La llorona versión argentina

Capítulo 10 – Los hijos del agua

Después de la noche en el subsuelo, dormir se volvió una tortura.
Cada vez que cerraba los ojos, el agua me llamaba.
Era como si el río mismo hablara dentro de mi cabeza, arrastrando voces, llantos, risas huecas de niños.

La primera pesadilla vino la madrugada siguiente.
Estaba en el puente viejo, solo, y el Riachuelo parecía más profundo, más negro de lo habitual.
Las aguas se agitaron y, de repente, vi figuras flotando: los niños desaparecidos de los registros.
Sus rostros mojados, pálidos, mirándome con ojos vacíos.
Intenté acercarme, pero cada paso que daba se hundía en agua hasta la cintura.

Entonces apareció ella.
Blanca, flotando sobre el río, con el cabello pegado al rostro y los brazos extendidos como si quisiera abrazarlos.
Su voz, tan cercana, me atravesó:
—¡Devuélvemelos!

El llanto de los niños se mezclaba con el suyo, formando un eco que me hacía doler los oídos.
Sentí que me llamaba, que buscaba algo en mí.
Y de pronto, reconocí un patrón: los niños señalaban hacia mi pecho.
Mi corazón latía con fuerza, como si estuviera respondiendo a un llamado ancestral que no entendía.

Me desperté sobresaltado.
El sudor me empapaba, y en la almohada había pequeñas gotas de agua, como si el río hubiera seguido mi cuerpo hasta la cama.

Esa noche volvió el sueño, pero diferente.
Estaba dentro del hospital, recorriendo los pasillos inundados, y los niños aparecían detrás de cada puerta, señalando hacia las habitaciones vacías.
Uno de ellos, Luis, se acercó y murmuró:
—Él sabe… él nos vio…

Me miró con sus ojos negros, huecos, y comprendí que algo se había conectado.
No eran solo visiones.
Era un puente entre mi mundo y el de ellos.
Entre el hospital y el Riachuelo.
Entre la vida y la muerte.

Al despertar, no había agua en la cama, pero la sensación persistía: un frío que atravesaba mi pecho.
Desde entonces, cada noche los sueños me traían fragmentos de los niños desaparecidos: risas apagadas, llantos que no podía ignorar, y la presencia de la mujer blanca que los buscaba sin cesar.

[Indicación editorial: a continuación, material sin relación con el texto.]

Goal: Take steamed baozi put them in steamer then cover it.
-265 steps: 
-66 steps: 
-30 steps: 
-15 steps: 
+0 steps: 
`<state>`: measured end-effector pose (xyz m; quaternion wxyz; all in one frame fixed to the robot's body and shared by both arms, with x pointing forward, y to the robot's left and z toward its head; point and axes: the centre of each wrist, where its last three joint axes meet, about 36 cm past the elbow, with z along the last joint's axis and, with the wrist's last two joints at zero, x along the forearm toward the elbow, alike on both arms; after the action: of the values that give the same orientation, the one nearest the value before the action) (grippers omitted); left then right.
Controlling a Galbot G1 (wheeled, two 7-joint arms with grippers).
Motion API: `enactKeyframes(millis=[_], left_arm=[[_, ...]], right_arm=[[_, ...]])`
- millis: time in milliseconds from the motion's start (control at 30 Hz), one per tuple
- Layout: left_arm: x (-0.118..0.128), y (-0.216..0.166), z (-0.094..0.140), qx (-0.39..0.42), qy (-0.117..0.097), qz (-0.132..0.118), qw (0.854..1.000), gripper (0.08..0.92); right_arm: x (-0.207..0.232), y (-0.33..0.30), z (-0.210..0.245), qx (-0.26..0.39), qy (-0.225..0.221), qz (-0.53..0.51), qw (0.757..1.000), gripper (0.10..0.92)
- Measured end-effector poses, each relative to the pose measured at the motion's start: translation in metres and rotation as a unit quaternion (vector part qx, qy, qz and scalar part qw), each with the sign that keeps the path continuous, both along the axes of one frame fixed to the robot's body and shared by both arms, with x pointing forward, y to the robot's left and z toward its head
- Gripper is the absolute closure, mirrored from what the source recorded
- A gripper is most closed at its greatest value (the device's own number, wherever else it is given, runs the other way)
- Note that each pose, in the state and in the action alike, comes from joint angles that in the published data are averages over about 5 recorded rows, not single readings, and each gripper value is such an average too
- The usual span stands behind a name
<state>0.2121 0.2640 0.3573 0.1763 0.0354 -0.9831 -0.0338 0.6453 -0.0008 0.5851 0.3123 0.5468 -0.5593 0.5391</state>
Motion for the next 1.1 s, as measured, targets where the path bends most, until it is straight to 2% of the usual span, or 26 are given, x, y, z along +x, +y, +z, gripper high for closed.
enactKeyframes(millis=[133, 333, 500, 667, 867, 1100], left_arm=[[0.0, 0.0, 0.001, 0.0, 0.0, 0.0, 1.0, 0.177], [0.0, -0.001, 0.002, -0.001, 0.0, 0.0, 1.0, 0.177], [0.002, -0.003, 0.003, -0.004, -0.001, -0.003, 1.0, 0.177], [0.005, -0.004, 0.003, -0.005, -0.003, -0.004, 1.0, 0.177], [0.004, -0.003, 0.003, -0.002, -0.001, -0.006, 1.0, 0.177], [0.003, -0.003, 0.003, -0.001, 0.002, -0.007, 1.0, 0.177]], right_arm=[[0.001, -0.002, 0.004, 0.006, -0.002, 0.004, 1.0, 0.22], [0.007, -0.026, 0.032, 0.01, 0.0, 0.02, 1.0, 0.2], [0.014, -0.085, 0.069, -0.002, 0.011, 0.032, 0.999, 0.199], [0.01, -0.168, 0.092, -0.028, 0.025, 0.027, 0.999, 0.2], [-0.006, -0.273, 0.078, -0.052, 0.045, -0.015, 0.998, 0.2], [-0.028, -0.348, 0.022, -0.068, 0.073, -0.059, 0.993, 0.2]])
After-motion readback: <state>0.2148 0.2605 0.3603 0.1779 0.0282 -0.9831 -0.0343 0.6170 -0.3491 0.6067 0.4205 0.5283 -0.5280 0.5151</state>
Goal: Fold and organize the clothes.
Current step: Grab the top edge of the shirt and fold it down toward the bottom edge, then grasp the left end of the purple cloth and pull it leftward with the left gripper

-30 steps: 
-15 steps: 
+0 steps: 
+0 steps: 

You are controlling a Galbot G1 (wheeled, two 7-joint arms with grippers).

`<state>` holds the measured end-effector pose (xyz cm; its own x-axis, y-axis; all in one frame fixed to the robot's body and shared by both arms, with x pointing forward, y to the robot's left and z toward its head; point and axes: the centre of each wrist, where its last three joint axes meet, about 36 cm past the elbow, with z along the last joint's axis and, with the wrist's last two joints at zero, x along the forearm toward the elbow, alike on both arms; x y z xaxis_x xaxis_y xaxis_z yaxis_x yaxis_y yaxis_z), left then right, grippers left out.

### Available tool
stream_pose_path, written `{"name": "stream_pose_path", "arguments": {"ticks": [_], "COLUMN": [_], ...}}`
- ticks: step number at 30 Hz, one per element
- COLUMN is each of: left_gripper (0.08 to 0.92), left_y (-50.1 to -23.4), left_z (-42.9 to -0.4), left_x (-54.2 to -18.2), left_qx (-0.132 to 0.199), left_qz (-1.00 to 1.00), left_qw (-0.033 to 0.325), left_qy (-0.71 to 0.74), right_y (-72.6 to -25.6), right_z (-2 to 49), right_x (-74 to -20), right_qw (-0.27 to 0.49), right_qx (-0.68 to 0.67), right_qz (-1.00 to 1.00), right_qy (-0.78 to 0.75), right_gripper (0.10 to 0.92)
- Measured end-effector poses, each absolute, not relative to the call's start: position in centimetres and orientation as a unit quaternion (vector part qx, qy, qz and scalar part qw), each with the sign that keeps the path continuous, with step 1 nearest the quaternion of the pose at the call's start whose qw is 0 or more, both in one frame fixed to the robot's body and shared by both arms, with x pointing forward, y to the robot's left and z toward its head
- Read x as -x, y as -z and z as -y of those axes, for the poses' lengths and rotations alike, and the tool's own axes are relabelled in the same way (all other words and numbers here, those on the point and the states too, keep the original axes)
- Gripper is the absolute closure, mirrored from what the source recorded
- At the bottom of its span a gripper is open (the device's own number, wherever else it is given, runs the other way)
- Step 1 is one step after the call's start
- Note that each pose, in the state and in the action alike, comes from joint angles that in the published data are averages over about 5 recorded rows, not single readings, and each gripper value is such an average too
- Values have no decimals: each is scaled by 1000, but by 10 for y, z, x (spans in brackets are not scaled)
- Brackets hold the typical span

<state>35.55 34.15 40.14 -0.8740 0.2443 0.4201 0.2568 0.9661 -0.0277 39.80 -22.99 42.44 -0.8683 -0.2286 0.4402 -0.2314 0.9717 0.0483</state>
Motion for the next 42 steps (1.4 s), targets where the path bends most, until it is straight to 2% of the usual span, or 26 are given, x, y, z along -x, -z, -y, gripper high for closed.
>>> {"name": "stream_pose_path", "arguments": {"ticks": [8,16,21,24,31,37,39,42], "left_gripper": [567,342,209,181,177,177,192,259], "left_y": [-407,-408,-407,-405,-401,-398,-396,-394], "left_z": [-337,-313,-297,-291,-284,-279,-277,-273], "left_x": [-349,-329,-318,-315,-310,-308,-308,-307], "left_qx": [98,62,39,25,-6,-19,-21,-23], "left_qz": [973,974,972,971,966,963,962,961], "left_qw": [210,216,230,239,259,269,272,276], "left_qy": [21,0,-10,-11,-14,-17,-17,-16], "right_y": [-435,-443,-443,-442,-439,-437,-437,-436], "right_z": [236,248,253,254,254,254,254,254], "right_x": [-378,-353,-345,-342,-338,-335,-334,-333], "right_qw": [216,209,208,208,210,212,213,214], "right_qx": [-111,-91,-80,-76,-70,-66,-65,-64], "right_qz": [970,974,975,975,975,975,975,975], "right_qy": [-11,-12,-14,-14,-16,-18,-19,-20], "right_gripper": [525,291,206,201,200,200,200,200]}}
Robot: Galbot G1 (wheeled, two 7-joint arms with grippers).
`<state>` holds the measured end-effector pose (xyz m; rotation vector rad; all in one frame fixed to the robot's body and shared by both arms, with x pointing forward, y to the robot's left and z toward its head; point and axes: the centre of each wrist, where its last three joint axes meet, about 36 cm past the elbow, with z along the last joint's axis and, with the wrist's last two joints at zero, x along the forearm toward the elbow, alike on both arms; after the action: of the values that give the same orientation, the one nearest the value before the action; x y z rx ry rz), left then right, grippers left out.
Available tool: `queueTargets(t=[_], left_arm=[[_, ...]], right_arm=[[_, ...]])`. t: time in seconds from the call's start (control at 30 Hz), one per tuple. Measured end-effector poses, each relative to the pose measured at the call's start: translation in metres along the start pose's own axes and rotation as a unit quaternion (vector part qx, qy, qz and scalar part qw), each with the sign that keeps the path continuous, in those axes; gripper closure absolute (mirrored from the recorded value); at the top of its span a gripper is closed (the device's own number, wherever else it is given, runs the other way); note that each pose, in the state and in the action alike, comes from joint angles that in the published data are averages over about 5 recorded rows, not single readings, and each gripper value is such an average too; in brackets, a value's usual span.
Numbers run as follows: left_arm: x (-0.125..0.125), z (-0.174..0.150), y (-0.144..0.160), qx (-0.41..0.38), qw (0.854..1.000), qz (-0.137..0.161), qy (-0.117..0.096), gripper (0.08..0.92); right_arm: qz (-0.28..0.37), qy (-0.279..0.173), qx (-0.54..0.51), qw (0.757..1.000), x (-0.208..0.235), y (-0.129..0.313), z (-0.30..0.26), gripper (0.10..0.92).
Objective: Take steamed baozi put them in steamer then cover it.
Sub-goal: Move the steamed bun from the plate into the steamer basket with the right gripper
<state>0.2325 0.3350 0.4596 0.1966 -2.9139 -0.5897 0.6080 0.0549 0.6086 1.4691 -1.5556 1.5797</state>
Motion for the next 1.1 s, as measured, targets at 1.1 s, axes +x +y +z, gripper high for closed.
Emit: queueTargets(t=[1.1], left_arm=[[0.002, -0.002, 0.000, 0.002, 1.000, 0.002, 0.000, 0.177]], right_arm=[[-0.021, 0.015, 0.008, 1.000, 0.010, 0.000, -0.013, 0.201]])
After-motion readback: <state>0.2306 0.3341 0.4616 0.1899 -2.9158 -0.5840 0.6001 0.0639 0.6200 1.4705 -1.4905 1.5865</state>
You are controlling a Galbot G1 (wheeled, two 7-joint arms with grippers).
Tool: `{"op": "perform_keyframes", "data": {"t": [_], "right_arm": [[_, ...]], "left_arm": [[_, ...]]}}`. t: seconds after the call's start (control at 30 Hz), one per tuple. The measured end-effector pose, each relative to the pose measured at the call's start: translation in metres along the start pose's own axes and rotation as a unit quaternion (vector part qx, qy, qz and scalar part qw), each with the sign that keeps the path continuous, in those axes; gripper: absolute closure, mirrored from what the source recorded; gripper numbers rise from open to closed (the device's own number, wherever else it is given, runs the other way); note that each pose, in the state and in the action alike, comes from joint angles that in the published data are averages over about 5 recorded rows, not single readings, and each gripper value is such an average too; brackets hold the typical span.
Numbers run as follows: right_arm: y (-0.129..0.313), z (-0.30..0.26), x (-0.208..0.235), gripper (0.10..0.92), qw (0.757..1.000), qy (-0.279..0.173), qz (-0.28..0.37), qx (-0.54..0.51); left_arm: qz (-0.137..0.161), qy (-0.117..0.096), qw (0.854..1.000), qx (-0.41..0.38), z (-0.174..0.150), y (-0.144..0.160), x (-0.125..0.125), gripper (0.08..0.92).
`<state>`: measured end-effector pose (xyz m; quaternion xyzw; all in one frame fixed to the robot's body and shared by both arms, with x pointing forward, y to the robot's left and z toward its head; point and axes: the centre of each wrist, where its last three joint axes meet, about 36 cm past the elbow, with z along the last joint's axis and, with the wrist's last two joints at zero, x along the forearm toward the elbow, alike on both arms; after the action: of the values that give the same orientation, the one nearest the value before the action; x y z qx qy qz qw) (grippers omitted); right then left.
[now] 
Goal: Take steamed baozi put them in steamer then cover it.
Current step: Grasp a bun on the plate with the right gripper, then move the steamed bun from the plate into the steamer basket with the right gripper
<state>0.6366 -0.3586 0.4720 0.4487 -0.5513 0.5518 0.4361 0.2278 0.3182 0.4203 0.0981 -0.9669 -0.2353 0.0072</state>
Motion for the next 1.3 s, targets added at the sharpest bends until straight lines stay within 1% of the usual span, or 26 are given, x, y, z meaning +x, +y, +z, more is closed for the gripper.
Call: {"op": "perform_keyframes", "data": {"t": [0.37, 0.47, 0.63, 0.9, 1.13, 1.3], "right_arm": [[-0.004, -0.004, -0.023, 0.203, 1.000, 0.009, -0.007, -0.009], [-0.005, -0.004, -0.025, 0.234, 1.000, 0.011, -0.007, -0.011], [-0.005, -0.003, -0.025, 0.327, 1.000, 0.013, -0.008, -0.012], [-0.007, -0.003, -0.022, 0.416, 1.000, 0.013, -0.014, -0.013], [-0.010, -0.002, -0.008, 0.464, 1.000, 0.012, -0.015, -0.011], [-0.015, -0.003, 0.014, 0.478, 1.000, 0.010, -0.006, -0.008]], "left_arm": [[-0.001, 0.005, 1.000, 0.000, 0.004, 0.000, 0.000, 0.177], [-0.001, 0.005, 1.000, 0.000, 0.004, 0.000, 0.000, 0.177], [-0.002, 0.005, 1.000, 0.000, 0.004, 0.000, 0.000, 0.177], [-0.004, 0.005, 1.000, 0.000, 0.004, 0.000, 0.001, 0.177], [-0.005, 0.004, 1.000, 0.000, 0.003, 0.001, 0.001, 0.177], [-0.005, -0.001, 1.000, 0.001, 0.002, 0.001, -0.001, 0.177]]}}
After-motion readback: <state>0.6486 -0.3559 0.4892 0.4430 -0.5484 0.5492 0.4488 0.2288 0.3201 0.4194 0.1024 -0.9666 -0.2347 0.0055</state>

Comencé a notar cambios en mí durante el día.
Cada reflejo en el agua me mostraba algo más: sus ojos, el rostro pálido, la mano extendida.
Sentía su mirada incluso cuando caminaba solo por los pasillos.
Y entendí algo terrible: no solo había visto a La Llorona.
Ella me había visto a mí.
Y los hijos que lloraban bajo el agua me reclamaban como si yo fuera parte de su historia.

El terror dejó de ser solo físico.
Se volvió psicológico.
Una carga invisible que me seguía a todas partes.
Cada charco, cada gota de agua en el hospital me hablaba de ellos.
Cada sonido del Riachuelo resonaba dentro de mi cabeza.

Esa noche, mientras miraba la ventana que daba al río, escuché el llanto más cercano hasta ahora.
No venía de afuera.
Venía de mí.
Y comprendí que si no encontraba la manera de liberarlos…
su dolor, y el mío, nunca terminarían.